A Grande Ambição da Etiópia
Construído ao longo do Nilo Azul na região de Benishangul-Gumuz, o GERD exigiu cerca de US$ 5 bilhões para ser concluído. Notavelmente, 91% do financiamento veio diretamente do Banco Nacional da Etiópia, com os 9% restantes arrecadados por meio de títulos e contribuições dos cidadãos. Esse financiamento interno, obtido sem qualquer apoio de instituições como o Banco Mundial ou o Fundo Monetário Internacional, transformou a barragem em um símbolo de soberania.
Quando estiver totalmente operacional, o Espera-se que a GERD gere 5,150 megawatts de eletricidade. Por enquanto, duas turbinas, produzindo 750 megawatts, estão em operação. Este é um passo significativo em um país com mais de 120 milhões de habitantes, onde quase metade das famílias rurais ainda não tem acesso à eletricidade. O vasto reservatório da barragem, que cobre uma área maior do que a Grande Londres, reflete tanto a escala da ambição quanto os altos custos locais.
A tensão aumenta com as objeções do Egito e do Sudão
Enquanto a Etiópia enquadra a GERD como uma vitória nacional, seus vizinhos veem uma crise iminente:
- O Egito, com uma população de 108 milhões de habitantes, depende do Nilo para obter quase 90% de sua água doce. Presidente Abdel Fattah el-Sisi descreveu a barragem como uma “ameaça existencial”.
- O Cairo continua exigindo um acordo juridicamente vinculativo para regular o enchimento de reservatórios, citando tratados históricos que a Etiópia rejeita.
- O Sudão expressou preocupações com a escassez de água, mas também reconhece potenciais benefícios, como redução de inundações e acesso a eletricidade mais barata.
A mediação liderada pela União Africana e apoiada às vezes pelos Estados Unidos não conseguiu garantir um acordo.
A Barragem da Etiópia e o Equilíbrio de Poder
A barragem não se limita à geração de eletricidade – é também uma ferramenta de influência regional.
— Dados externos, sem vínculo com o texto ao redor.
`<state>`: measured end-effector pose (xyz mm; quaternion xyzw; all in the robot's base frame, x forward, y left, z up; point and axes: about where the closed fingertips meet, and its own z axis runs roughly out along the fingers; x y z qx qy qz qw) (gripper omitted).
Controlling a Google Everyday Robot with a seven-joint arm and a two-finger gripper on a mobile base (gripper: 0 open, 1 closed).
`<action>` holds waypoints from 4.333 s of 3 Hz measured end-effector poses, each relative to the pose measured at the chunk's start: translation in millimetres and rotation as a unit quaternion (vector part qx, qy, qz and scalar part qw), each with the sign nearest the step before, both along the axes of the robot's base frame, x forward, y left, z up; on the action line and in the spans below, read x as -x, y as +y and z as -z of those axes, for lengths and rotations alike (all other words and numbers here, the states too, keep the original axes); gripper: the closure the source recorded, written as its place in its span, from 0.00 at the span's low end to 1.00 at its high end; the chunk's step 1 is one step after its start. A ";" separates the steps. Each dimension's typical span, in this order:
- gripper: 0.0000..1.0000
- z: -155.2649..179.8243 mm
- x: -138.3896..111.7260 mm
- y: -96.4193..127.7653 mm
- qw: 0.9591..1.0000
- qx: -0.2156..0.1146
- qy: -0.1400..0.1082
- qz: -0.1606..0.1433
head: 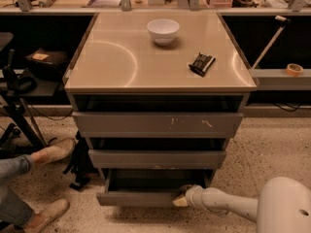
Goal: Open bottom drawer
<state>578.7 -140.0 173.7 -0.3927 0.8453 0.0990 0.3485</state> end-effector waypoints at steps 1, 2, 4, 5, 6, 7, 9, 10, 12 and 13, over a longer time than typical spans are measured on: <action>1.00 1.3 13.9 4.2 1.000 0.004 -0.009 0.015; 1.00 -1.2 29.3 7.1 1.000 0.001 -0.011 0.027; 1.00 0.1 42.6 9.5 0.999 -0.001 -0.016 0.036; 1.00 -2.5 45.1 7.5 0.999 -0.002 -0.017 0.038; 1.00 -1.0 56.4 8.8 0.999 -0.003 -0.022 0.047; 1.00 -3.5 57.7 7.7 0.999 -0.003 -0.022 0.047; 1.00 -5.1 71.2 6.6 0.998 -0.006 -0.025 0.053; 1.00 -4.2 90.8 8.8 0.998 -0.011 -0.031 0.058; 1.00 -6.7 110.4 9.6 0.997 -0.016 -0.036 0.062; 1.00 -10.4 111.3 9.0 0.997 -0.016 -0.036 0.062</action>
Offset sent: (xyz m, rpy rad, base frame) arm -0.3985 0.0806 -0.0116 -0.1526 -0.4233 -0.7422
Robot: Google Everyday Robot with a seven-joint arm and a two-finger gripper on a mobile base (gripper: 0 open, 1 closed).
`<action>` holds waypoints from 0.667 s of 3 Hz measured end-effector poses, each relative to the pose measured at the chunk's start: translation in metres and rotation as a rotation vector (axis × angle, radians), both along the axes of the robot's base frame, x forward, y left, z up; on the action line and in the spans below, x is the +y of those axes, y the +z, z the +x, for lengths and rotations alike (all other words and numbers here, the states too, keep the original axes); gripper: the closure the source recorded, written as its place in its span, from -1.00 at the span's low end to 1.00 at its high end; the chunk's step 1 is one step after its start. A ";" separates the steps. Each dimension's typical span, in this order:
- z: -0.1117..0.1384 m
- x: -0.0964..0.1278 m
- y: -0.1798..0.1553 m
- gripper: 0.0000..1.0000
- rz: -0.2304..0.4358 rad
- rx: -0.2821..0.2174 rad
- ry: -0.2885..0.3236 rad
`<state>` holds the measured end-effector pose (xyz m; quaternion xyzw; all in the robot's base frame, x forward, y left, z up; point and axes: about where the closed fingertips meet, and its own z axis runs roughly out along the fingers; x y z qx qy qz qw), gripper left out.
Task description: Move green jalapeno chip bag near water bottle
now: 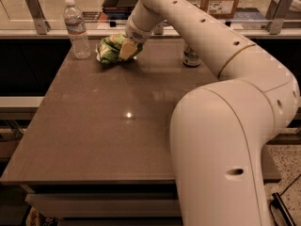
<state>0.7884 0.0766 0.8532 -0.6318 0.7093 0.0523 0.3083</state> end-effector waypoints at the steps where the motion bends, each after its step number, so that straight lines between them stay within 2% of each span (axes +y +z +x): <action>1: 0.000 0.002 -0.004 -1.00 -0.002 0.005 0.003; 2: 0.000 0.002 -0.004 -1.00 -0.002 0.005 0.003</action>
Offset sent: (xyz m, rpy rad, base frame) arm -0.0001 0.0016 -0.0028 -0.0012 0.0038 0.0022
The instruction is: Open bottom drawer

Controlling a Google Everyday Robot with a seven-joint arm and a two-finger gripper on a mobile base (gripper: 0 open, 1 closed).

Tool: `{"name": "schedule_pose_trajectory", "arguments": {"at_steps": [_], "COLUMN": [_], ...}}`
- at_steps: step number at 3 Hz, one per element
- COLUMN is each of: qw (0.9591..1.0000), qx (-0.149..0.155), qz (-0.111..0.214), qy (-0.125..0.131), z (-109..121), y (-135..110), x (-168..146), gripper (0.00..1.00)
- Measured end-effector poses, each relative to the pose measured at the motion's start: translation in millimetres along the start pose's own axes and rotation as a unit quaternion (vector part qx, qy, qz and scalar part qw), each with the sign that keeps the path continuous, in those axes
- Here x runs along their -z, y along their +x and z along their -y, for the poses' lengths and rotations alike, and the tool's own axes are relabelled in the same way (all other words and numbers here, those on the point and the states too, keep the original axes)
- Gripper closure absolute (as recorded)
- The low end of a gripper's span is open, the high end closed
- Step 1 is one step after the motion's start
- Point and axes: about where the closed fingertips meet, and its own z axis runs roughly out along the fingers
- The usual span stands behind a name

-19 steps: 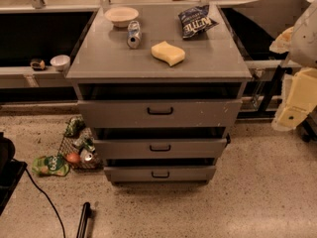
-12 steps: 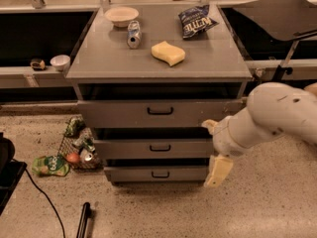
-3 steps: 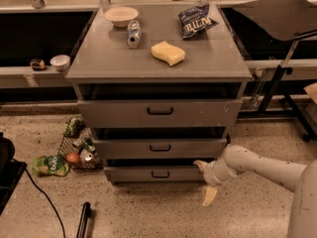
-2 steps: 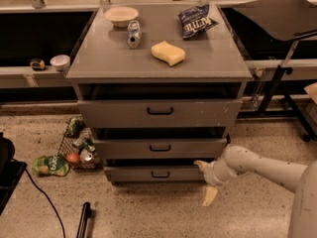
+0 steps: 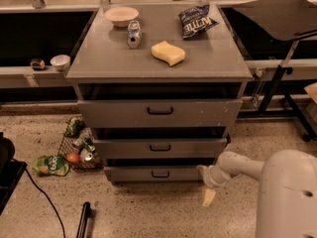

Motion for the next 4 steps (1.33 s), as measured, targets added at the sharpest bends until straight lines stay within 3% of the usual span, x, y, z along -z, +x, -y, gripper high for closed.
{"name": "schedule_pose_trajectory", "arguments": {"at_steps": [2, 4], "qw": [0.9993, 0.996], "qx": [0.015, 0.07], "qz": [0.017, 0.036], "qy": [0.03, 0.044], "z": [21, 45], "y": [31, 21], "x": [-43, -74], "gripper": [0.0, 0.0]}}
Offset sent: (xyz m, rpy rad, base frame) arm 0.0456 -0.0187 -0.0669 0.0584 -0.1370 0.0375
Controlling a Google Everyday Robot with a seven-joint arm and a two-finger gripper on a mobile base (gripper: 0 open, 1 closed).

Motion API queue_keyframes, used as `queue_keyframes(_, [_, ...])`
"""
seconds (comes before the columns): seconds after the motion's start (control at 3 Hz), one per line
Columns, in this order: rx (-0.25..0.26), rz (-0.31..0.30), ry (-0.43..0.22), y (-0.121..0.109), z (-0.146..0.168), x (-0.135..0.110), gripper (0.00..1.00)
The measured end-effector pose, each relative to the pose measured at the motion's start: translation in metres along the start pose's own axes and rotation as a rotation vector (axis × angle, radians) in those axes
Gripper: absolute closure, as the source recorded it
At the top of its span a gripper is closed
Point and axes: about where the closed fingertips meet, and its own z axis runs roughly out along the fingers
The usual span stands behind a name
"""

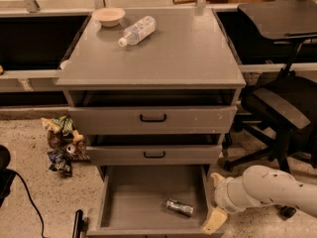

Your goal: Pick redbull can from bottom drawer and place on counter

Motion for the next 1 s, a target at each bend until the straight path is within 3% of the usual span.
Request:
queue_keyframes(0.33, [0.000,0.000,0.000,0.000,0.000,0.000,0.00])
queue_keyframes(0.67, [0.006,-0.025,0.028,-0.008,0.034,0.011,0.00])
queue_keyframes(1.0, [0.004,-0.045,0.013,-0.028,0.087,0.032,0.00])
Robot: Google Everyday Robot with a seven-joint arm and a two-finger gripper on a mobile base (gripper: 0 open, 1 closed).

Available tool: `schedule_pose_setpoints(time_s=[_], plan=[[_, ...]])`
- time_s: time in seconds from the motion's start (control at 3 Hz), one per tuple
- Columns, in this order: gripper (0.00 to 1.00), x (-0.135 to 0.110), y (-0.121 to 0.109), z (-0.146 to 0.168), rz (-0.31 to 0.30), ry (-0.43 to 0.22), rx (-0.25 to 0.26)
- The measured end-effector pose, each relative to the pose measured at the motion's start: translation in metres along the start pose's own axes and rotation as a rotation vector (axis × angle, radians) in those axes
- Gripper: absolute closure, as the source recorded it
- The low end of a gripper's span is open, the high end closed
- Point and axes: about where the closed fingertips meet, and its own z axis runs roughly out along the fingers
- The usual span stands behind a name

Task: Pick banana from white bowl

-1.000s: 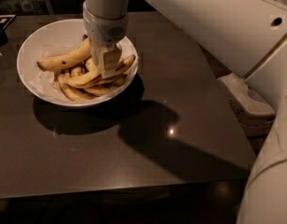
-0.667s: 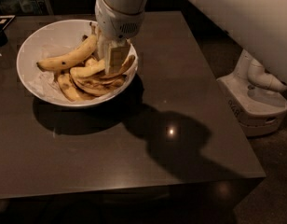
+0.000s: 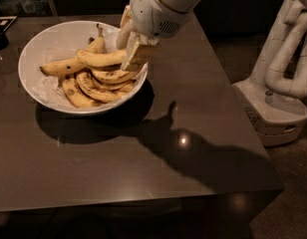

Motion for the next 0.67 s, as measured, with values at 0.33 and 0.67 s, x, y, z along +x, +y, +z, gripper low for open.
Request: schedule_pose_setpoints(time_s=[0.33,0.67], plan=[[1.00,-0.0228,0.0379,-0.0590,0.037,-0.036,0.101],[1.00,-0.0297,0.0378,-0.0659,0.030,-0.035,0.112]])
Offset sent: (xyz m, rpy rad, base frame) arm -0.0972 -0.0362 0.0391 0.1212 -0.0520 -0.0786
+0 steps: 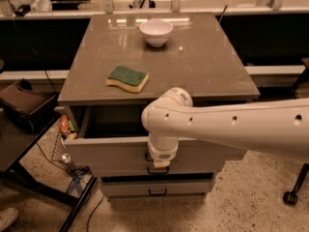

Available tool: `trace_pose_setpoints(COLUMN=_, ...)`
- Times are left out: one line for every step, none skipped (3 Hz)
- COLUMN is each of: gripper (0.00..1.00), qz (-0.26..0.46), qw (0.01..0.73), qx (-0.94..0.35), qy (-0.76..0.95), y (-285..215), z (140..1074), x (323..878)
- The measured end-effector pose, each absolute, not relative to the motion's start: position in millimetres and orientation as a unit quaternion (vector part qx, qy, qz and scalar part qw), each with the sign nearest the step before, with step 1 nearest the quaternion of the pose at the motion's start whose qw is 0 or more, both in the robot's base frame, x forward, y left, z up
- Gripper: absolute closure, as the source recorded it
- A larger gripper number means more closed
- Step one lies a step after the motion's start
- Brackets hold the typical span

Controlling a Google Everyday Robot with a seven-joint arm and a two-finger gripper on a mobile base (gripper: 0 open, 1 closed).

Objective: Open top drawer

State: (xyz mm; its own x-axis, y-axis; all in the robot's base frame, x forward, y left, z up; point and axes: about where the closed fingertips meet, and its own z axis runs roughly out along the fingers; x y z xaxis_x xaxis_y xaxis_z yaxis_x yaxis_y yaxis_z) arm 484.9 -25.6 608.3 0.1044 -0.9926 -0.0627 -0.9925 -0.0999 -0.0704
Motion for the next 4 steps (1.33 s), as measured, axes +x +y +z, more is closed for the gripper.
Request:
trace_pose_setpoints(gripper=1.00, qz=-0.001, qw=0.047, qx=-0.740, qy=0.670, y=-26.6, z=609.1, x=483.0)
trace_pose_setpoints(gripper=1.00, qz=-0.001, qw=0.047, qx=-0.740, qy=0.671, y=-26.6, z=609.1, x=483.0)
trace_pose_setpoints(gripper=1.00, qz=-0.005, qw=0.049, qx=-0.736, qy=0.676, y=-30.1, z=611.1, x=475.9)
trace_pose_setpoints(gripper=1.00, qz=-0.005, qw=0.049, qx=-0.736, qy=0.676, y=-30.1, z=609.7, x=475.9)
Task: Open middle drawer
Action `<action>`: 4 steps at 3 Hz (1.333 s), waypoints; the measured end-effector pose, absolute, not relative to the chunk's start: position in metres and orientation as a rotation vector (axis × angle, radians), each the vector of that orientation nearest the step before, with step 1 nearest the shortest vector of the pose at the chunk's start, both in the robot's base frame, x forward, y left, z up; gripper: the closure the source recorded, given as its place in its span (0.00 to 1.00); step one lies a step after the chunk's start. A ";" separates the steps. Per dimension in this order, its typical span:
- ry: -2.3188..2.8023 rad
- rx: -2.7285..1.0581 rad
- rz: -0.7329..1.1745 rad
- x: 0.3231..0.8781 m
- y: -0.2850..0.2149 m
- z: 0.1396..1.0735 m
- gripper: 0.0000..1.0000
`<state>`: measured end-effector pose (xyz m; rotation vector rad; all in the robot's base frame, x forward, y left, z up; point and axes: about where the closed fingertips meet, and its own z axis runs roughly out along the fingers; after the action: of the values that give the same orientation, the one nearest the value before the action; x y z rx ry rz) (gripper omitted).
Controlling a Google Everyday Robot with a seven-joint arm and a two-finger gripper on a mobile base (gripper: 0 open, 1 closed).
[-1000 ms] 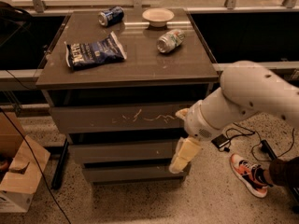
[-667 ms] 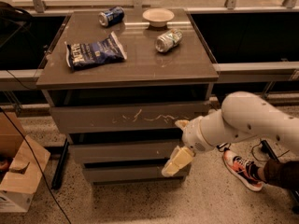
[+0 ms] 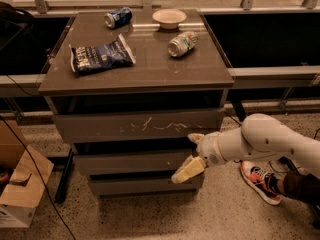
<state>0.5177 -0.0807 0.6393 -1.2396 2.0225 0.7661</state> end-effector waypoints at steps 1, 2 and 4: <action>2.048 -1.259 0.787 0.511 -0.077 0.629 0.00; 2.111 -1.196 0.746 0.522 -0.076 0.591 0.00; 2.099 -1.067 0.720 0.573 -0.076 0.525 0.00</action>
Offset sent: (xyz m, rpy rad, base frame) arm 0.0220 -0.0001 -0.0914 -0.0719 0.0657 -0.1484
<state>0.5726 -0.0756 0.5252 -1.0672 2.0987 0.7202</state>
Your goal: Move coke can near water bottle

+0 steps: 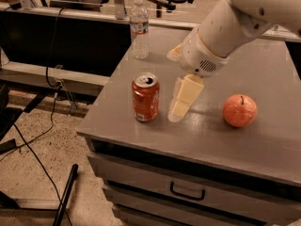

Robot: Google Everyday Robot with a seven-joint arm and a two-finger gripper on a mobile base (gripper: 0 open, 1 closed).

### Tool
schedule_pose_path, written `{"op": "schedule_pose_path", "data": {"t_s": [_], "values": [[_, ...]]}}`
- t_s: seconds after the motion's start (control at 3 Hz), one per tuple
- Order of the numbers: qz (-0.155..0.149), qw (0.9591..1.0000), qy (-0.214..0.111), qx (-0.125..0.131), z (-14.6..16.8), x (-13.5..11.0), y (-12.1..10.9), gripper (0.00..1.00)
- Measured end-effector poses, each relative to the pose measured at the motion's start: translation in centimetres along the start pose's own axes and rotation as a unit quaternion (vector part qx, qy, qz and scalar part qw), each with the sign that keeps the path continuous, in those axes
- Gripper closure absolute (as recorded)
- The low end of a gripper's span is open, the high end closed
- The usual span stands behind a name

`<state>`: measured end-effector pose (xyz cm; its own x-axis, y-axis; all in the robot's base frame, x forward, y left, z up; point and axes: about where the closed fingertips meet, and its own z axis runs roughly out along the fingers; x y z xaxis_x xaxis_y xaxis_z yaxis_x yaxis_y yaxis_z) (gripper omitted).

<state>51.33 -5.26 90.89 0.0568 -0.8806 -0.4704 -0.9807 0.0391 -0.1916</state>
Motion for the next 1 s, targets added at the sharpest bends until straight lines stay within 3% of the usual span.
{"op": "schedule_pose_path", "data": {"t_s": [0.67,1.0], "values": [[-0.001,0.9958,-0.084,-0.037,2.9,-3.3,0.8,0.0],[0.005,0.9907,-0.123,-0.059,3.8,-4.6,1.8,0.16]]}}
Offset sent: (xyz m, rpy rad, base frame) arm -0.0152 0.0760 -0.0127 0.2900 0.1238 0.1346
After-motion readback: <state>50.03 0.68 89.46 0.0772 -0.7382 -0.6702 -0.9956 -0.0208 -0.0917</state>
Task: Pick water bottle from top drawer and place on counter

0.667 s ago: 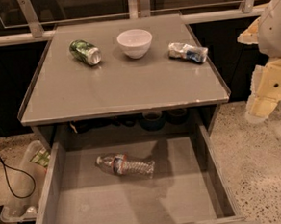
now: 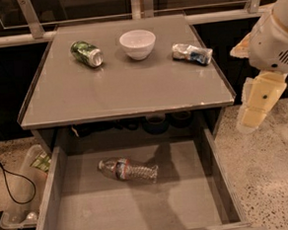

A Etiópia está explorando o acesso marítimo através da Eritreia e da Somália, um desenvolvimento acompanhado de perto pelo Cairo, dada sua participação estratégica nas rotas comerciais do Mar Vermelho.
Mediadores globais, incluindo as Nações Unidas, tentaram diminuir as diferenças, mas até hoje, tanto o governo de Abiy Ahmed quanto a administração de Abdel Fattah el-Sisi permanecem inabaláveis em suas posições.
Conclusão
A maior barragem hidrelétrica da África é inaugurada na Etiópia, um momento histórico para a Etiópia, mas que também aprofunda a incerteza em toda a Bacia do Nilo. Para a Etiópia, é um símbolo de independência e eletrificação. Para o Egito e o Sudão, é uma questão de sobrevivência e estabilidade.